Layoff provisions are not provided for in the Industrials Relations Act Chapter 88:01 nor in our Retrenchment Severance and Benefit Act Chapter 88:13. Indeed there exists no statutory scheme that gives such an event a legal construct.
This must be noted as we are in the season of international furloughs, layoffs and retrenchment due to the current global economic situation, courtesy the covid19 pandemic.
Are there any differences between these terms? The terms are being used interchangeably without people realising that they mean different things in different jurisdictions.
Furlough is a common North American and English term which means temporary layoff from work. It was originally used as the leave of absence given to soldiers. England adopted a formal furlough scheme during the peak of the coronavirus.
The Americans also use furlough identically as the English do but now use layoff as a dismissal for no reason or fault of the employee, though it was originally used as temporary leave without pay.
However, in our industrial relations circumstances the word furlough is generally an unknown term. A layoff is however a widely known event that refers to, or rather defines a temporary suspension of an employee’s contract of employment (not due to any fault of him/her) with the intention that the employee resumes work when the situation causing the layoff improves. It is clear therefore, that a layoff cannot be for an indefinite period and can possibly lead to retrenchment if the adverse circumstances do not improve within some specific period of time.
The judgement delivered by president of the Industrial Court Deborah Thomas-Felix in the matter of GSD-IRO 031 of 2015 between Steel Workers’ Union of TT and ArcelorMittal Point Lisas Limited, contains the most in-depth legal guidance pertaining to employee layoff.

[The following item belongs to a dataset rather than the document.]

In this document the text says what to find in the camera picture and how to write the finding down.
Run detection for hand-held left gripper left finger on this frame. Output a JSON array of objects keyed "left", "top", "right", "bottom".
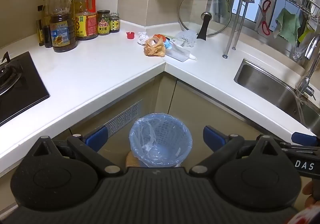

According to the judgement, an employer has no inherent right to suspend a worker and fail to pay wages due to layoffs because of redundancy (having surplus labour) and as such presents a legal difficulty, unless provided for in a collective agreement or contract of employment, or implied using the regular principles of the law of contract or the custom and practice of the particular trade or industry.
Since that decision, I always advise clients to clearly stipulate in their job offer letters, a layoff provision that gives the right to the employer to temporary layoff employees given that prevailing circumstances impacting the business so justifies.
Prior to this judgement, it was widely held within industrial relations circles, that a layoff decision was one that is exercisable as an inherent right or within the prerogative of the employer. This view was supported by the three leading authorities at that time from the Industrial Court as articulated in I.C.A No. 9 of 1986 TIWU vs Consolidated Appliances Ltd, TD 99 of 1990 CWU vs J.N. Harriman & Co and IRO 2387 TIWU vs Bata Ltd.
The Bata judgement not only reinforced that temporary layoff is an established practice in industrial relations, but went on to state that the employer is “entitled” to layoff where circumstances arise which make this necessary. In my view where one is entitled to do something then that person has a “right” to so do. Likewise, in the Consolidated and JN Harriman cases, the Industrial Court did not only express the view that a temporary layoff is well recognised in industrial relations practice, but Addison Khan, president of the court as he then was, opined as follows: It is a right which an employer may use only when the circumstances demand it.
Where layoffs are necessary the court asks that it be done fairly and equitably. A laid off worker does not receive wages or severance benefits, therefore his/her only hope is re-employment and now the ArcelorMittal case demands that the Retrenchment and Severance Benefits Act serve as a guideline not only for redundancy and retrenchment, but also for layoffs.
Redundancy comes about due to an event or a series of events (yet again) due to no fault of the employee, which causes certain job functions to become surplus and therefore no longer needed. Such circumstances may require a permanent or a temporary reduction in the workforce. Good examples of such circumstances are where a workplace invests in technology allowing it to produce much more at a cheaper cost, or where the business changes owners or the business is restructured. These examples normally result in permanent reductions in the workforce (retrenchment) while events relating for example to major unplanned machinery breakdowns and national wide orders to stay at home will normally result in layoffs
To note again, laid off workers are not entitled to severance benefits as would retrenched workers. However, laid off workers can be re-employed and therefore there is no break in service and the company may still contribute to a worker’s private insurance or pension plan etc.
A period of layoff for any worker will very likely be traumatic and financially challenging, but it still creates a window of hope that his job is not gone forever. Employers must however always be humane and act fairly when there is no other alternative but to implement a layoff of some members of its workforce.